Graduate Programs in Molecular Biosciences, Rutgers, The State University of New Jersey, 604 Allison Rd, Piscataway, 08854, NJ, USA.
Department of Biochemistry and Molecular Biology, Rutgers, The State University of New Jersey, 604 Allison Road, Piscataway, 08854, NJ, USA.
Brief Bioinform. 2023 Sep 20;24(5). doi: 10.1093/bib/bbad294.

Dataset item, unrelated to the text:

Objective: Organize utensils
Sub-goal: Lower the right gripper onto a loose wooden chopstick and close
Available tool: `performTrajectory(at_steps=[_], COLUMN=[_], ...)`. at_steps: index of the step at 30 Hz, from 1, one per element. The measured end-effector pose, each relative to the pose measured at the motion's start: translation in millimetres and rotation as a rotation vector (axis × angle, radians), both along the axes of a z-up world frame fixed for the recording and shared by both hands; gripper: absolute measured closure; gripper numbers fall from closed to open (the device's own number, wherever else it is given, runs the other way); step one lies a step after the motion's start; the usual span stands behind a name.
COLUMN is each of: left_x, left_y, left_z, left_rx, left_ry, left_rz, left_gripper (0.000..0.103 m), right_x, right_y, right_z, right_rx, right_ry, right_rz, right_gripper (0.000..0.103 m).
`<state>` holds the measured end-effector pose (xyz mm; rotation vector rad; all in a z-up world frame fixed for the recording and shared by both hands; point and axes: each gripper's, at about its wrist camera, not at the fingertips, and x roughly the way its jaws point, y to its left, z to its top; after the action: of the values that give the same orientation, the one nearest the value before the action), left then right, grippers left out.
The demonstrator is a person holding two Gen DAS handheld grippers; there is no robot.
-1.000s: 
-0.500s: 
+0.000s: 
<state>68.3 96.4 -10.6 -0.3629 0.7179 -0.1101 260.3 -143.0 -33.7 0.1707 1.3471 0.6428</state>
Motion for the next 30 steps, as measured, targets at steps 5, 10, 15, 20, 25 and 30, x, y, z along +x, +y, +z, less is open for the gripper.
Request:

The advent of single-cell RNA sequencing (scRNA-seq) technologies has enabled gene expression profiling at the single-cell resolution, thereby enabling the quantification and comparison of transcriptional variability among individual cells. Although alterations in transcriptional variability have been observed in various biological states, statistical methods for quantifying and testing differential variability between groups of cells are still lacking. To identify the best practices in differential variability analysis of single-cell gene expression data, we propose and compare 12 statistical pipelines using different combinations of methods for normalization, feature selection, dimensionality reduction and variability calculation. Using high-quality synthetic scRNA-seq datasets, we benchmarked the proposed pipelines and found that the most powerful and accurate pipeline performs simple library size normalization, retains all genes in analysis and uses denSNE-based distances to cluster medoids as the variability measure. By applying this pipeline to scRNA-seq datasets of COVID-19 and autism patients, we have identified cellular variability changes between patients with different severity status or between patients and healthy controls.
单细胞 RNA 测序 (scRNA-seq) 技术的出现使我们能够在单细胞分辨率下进行基因表达谱分析,从而能够定量和比较单个细胞之间的转录变异性。尽管在各种生物状态下都观察到转录变异性的改变,但用于量化和测试细胞群之间差异变异性的统计方法仍然缺乏。为了确定单细胞基因表达数据差异变异性分析的最佳实践,我们提出并比较了 12 个统计分析流程,这些流程使用了不同的归一化、特征选择、降维和变异性计算方法组合。使用高质量的合成 scRNA-seq 数据集,我们对所提出的分析流程进行了基准测试,结果发现最强大和准确的分析流程是对简单的文库大小进行归一化,在分析中保留所有基因,并使用基于 denSNE 的距离来聚类中位数作为变异性度量。通过将此分析流程应用于 COVID-19 和自闭症患者的 scRNA-seq 数据集,我们已经确定了不同严重程度患者之间或患者与健康对照者之间的细胞变异性变化。